## [What you should do]
Repeat every line of the data exactly, but not the pictures.

------------------------------------------------------------

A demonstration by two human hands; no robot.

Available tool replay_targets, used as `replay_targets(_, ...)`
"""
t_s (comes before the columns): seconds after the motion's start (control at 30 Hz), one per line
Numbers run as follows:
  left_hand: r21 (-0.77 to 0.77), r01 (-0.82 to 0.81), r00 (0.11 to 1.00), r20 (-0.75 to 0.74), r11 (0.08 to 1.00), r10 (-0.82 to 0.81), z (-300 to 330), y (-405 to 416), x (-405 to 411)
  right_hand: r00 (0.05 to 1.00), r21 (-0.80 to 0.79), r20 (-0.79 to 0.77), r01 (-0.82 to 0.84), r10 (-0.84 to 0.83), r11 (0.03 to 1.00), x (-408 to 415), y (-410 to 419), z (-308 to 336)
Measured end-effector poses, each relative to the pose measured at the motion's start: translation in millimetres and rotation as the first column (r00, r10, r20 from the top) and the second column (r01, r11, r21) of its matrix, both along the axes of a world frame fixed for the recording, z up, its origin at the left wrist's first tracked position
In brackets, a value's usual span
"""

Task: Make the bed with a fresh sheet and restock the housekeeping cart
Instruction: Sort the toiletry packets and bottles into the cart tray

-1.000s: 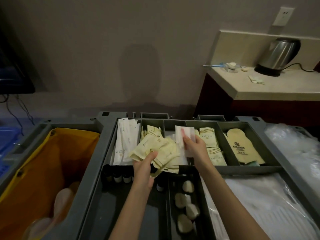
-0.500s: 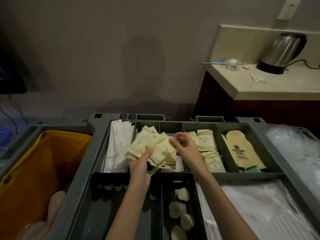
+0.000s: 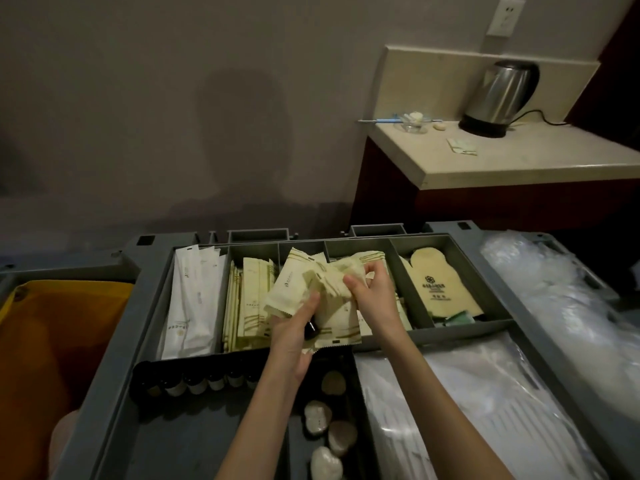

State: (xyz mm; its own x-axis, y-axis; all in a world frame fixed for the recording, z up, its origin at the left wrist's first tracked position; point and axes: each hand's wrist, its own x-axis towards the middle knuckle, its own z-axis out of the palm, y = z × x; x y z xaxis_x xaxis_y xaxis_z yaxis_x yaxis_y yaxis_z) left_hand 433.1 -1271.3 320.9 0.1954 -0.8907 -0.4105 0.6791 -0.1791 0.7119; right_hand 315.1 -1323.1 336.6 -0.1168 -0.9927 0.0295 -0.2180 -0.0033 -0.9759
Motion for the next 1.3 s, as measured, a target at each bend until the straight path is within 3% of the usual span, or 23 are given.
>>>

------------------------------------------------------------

## [Output for this task]
A demonstration by two human hands; no robot.

Available tool replay_targets, used as `replay_targets(_, ...)`
"""
t_s (comes before the columns): seconds after the motion's start (control at 30 Hz), one per line
Numbers run as follows:
  left_hand: r21 (-0.77 to 0.77), r01 (-0.82 to 0.81), r00 (0.11 to 1.00), r20 (-0.75 to 0.74), r11 (0.08 to 1.00), r10 (-0.82 to 0.81), z (-300 to 330), y (-405 to 416), x (-405 to 411)
  right_hand: r00 (0.05 to 1.00), r21 (-0.80 to 0.79), r20 (-0.79 to 0.77), r01 (-0.82 to 0.84), r10 (-0.84 to 0.83), r11 (0.03 to 1.00), x (-408 to 415), y (-410 to 419), z (-308 to 336)
Measured end-effector poses, each relative to the pose measured at the motion's start: translation in millimetres and rotation as the first column (r00, r10, r20 from the top) and the second column (r01, r11, r21) of its matrix, both along the axes of a world frame fixed for the recording, z up, its origin at the left wrist's first tracked position
In brackets, a value's usual span
"""

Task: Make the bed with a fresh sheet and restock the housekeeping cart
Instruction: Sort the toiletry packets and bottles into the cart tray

-1.000s: 
-0.500s: 
+0.000s: 

State: (xyz mm; its own x-axis, y-axis; all in a world frame fixed for the recording, z up, its origin at the left wrist's first tracked position; point and axes: each hand's wrist, its own x-axis towards the middle knuckle, its own z-axis out of the palm, y = z × x; x y z xaxis_x xaxis_y xaxis_z yaxis_x yaxis_y yaxis_z) left_hand 433.1 -1271.3 320.9 0.1954 -0.8907 -0.4105 0.6791 -0.1791 0.7119; right_hand 315.1 -1323.1 336.6 -0.1168 -0.9927 0.0295 -0.2180 -0.0033 -0.9759
Motion for the next 1.3 s, as measured, a target at each bend until the straight path is within 3% of the usual span, or 23 are given.
>>>

The output requires no additions.